13. (1) Unless otherwise directed by the Minister, the certification provided by a small business investment fund under section 12 in respect of the reinvestment shall form part of the records and books of account required to be kept under section 94 of the Act by the financial institution that claims the tax credit under section 66.1 of the Act in respect of the reinvestment.  O. Reg. 318/97, s. 13 (1); O. Reg. 299/98, s. 12.

(2) If incorrect certifications have been given under section 12, or a small business investment fund has certified an investment to be an eligible investment when it was not, the Minister may direct the fund to cease certifying investments and may order that all or certain of the investments made by the fund after the date of the direction and order shall be deemed not to be eligible investments for the purposes of this Part until the Minister revokes the direction and order.  O. Reg. 318/97, s. 13 (2).

(3) If the Minister is satisfied that the small business investment fund will comply with the Minister’s directions with respect to the accuracy, form and content of certifications to be given under section 12, the Minister, subject to any conditions the Minister considers reasonable, may revoke the direction and order given under subsection (2), and all investments that would otherwise have been eligible investments while the Minister’s direction and order were in effect shall, to the extent approved by the Minister, be considered to be eligible investments for the purposes of this Part and may be so certified by the fund.  O. Reg. 318/97, s. 13 (3).

Disposition of Investment in Fund

14. (1) Section 10 applies with necessary modifications in respect of a disposition of an investment in a small business investment fund that was made by a deposit-taking institution, or by a corporation that when the investment was made was related to a deposit-taking institution and was an insurance corporation or specified corporation.  O. Reg. 299/98, s. 13.
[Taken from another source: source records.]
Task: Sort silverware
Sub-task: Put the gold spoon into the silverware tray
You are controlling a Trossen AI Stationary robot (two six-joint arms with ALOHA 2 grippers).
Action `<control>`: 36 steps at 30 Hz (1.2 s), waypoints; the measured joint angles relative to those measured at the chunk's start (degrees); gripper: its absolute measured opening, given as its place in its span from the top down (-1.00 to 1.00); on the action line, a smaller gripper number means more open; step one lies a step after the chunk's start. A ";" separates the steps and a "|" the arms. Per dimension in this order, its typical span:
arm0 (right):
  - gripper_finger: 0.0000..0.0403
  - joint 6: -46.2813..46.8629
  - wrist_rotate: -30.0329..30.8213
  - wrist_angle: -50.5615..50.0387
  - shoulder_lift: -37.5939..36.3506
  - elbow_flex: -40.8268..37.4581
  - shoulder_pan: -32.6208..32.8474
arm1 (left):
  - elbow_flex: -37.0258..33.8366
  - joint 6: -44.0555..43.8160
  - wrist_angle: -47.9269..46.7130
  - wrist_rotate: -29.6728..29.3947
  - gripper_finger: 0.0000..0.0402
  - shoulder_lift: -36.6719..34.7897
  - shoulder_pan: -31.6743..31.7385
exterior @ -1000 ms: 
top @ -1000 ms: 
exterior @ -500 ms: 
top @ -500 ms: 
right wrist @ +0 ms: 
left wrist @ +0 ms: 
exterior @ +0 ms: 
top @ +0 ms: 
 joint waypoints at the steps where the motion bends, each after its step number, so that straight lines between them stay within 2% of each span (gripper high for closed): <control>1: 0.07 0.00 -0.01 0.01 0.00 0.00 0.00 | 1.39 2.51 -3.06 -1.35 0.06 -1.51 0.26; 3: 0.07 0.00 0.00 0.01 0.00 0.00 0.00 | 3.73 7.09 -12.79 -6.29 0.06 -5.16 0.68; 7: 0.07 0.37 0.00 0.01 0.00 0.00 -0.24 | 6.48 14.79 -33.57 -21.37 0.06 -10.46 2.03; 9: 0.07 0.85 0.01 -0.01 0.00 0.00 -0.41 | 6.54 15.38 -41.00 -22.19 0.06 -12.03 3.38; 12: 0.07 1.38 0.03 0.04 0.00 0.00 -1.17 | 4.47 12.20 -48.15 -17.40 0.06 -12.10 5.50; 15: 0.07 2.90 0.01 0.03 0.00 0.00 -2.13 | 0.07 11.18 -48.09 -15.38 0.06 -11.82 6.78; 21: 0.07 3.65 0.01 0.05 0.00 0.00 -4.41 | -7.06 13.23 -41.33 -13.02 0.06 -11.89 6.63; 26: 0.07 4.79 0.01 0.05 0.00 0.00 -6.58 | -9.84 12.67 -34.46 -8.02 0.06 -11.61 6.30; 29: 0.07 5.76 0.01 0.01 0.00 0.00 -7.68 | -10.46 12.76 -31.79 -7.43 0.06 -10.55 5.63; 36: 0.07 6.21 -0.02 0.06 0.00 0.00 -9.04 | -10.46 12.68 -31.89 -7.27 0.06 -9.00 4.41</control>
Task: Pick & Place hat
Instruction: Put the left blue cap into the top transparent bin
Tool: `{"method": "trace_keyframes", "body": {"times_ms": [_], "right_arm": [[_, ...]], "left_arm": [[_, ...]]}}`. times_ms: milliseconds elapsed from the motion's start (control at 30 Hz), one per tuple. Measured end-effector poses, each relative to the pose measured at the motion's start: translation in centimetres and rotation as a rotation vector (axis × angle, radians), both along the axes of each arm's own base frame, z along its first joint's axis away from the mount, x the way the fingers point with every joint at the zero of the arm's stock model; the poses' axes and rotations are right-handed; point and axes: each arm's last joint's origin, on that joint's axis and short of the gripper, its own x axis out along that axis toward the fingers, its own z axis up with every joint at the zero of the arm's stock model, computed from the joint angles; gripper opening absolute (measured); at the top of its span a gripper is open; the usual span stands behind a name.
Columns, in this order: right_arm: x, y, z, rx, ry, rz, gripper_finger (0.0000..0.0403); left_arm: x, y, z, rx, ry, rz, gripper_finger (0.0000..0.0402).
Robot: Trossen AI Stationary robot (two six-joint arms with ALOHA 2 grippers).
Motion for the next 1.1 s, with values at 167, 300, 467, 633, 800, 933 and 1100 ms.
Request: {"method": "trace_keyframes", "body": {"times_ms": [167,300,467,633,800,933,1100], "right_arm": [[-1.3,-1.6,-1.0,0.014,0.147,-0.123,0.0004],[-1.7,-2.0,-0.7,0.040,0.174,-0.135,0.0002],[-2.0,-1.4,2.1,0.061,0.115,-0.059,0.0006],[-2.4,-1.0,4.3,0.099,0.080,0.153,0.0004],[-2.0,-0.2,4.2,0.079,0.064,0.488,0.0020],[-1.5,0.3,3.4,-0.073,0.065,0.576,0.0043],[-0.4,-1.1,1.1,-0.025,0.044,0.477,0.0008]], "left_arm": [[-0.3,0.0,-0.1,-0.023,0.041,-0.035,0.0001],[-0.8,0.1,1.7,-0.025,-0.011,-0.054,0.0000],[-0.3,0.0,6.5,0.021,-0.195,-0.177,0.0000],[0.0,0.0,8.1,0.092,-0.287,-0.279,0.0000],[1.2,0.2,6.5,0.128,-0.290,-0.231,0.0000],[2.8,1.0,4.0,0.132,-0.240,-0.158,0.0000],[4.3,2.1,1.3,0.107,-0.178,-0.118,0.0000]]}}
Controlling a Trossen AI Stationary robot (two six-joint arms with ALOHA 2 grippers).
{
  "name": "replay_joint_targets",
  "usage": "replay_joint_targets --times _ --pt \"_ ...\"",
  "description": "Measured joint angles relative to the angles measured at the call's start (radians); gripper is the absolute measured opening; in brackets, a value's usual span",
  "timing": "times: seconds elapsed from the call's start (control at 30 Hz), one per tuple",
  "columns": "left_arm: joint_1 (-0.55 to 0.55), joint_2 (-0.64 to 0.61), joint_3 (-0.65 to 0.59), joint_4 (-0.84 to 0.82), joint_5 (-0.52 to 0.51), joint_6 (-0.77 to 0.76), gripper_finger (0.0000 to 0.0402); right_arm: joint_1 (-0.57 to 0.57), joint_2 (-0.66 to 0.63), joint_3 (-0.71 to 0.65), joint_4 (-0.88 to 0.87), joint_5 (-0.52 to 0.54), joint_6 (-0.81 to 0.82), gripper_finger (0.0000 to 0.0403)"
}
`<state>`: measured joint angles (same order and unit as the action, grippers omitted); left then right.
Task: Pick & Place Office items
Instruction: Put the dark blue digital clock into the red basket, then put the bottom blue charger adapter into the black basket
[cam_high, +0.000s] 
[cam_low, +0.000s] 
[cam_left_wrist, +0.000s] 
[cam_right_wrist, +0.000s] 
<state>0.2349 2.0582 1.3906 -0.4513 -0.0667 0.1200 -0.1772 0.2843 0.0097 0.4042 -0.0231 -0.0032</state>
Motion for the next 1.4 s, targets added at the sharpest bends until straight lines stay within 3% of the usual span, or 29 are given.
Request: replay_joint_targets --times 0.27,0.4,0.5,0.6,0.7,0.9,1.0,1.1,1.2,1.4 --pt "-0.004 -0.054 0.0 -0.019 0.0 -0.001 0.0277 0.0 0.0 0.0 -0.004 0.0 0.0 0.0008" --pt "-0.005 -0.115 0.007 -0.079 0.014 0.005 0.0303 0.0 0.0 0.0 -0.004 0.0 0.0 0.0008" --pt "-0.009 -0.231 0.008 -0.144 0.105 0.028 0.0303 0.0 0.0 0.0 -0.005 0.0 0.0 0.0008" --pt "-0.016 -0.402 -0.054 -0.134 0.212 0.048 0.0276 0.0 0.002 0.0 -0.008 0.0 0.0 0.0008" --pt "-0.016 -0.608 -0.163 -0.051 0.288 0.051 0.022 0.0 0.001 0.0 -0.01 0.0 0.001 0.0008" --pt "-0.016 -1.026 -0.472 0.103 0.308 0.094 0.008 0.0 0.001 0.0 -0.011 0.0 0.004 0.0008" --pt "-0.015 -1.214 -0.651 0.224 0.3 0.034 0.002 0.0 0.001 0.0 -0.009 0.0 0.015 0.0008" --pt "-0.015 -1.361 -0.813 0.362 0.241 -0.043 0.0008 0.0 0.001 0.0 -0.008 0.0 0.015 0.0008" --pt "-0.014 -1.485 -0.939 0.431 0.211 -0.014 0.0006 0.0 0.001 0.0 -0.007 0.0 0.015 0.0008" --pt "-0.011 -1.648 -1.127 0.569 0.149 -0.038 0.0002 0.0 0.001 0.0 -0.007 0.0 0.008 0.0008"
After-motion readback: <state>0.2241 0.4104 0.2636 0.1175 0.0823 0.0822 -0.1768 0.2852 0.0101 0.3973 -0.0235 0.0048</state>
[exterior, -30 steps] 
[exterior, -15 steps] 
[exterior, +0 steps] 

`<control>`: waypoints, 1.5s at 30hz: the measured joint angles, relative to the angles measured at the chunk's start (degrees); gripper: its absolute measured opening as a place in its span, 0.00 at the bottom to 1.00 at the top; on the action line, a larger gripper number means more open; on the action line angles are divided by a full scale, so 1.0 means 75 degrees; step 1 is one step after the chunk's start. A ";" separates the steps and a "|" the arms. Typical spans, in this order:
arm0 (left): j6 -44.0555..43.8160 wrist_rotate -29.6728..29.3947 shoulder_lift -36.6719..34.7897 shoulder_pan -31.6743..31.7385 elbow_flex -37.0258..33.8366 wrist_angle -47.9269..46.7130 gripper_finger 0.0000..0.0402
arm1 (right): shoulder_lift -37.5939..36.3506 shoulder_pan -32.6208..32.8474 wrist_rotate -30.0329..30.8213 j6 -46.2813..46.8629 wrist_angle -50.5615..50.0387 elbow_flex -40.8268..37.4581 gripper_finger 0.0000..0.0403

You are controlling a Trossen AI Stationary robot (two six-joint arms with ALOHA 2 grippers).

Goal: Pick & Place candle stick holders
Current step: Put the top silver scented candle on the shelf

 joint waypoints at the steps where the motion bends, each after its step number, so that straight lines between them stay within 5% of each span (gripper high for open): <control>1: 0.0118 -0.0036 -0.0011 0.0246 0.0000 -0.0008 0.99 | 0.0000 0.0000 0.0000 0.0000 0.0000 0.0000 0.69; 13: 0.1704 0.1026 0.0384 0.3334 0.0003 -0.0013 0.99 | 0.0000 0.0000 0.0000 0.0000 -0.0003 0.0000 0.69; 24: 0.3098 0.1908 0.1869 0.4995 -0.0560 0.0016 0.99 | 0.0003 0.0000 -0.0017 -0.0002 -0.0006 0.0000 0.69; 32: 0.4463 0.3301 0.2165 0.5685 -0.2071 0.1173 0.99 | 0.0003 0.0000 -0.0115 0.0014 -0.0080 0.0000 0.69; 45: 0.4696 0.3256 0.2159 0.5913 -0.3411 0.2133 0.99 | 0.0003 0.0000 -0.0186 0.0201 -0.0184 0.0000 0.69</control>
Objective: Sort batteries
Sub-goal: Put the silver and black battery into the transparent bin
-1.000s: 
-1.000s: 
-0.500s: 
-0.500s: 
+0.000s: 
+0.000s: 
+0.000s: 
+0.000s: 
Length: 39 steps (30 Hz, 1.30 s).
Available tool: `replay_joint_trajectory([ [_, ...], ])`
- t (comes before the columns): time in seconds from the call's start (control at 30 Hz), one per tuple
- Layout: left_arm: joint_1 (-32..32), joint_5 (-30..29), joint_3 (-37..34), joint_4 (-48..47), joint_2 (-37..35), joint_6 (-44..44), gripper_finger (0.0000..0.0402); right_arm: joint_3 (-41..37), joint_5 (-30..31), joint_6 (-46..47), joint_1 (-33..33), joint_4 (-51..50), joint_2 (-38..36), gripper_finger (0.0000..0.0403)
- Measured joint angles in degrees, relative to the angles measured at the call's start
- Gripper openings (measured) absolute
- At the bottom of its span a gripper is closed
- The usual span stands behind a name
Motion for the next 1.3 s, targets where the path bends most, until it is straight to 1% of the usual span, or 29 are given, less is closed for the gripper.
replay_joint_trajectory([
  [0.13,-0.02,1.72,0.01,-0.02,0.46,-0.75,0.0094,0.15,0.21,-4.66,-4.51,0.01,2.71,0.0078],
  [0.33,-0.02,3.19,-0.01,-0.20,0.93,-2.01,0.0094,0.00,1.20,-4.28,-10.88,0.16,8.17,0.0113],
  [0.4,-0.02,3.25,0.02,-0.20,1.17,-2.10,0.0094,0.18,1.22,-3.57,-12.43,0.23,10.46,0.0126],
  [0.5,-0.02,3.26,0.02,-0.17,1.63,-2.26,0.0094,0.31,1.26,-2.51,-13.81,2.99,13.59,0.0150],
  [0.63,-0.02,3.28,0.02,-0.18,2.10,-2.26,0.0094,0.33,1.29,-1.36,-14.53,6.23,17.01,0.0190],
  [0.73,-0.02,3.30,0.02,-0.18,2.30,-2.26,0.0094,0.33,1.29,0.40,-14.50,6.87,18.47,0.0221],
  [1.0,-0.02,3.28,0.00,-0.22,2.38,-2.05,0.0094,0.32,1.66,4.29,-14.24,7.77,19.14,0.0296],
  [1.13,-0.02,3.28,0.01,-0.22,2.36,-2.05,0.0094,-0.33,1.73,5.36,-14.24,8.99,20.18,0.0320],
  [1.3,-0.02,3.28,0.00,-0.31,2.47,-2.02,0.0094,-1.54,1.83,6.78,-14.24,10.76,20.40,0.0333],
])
(2) For the purposes of subsection (1), in the formula set out in subsection 10 (4),

  “A” is the amount determined in respect of the disposition of the investment,

  “B” is the amount equal to the lesser of the fair market value of the investment at the time of its disposition and the amount of consideration for which the investment was originally issued,

  “C” is the total of all tax credit amounts in respect of eligible investments made by the small business investment fund that have been included or are required to be included in calculating the amount determined in respect of a financial institution under clause 66.1 (4) (a) of the Act for that period, and

  “D” is the total amount of consideration for which eligible investments made by the small business investment fund were issued to the extent that,

(a) the fund has reinvested investments made in the fund by the deposit-taking institution, insurance corporation or specified corporation in eligible investments in qualifying small business corporations or qualifying small businesses, and

(b) amounts in respect of the reinvestments have been included or are required to be included in the amounts determined in respect of the financial institution under clause 66.1 (4) (a) of the Act.  O. Reg. 299/98, s. 13.

15. Omitted (provides for coming into force of provisions of this Regulation).  O. Reg. 318/97, s. 15.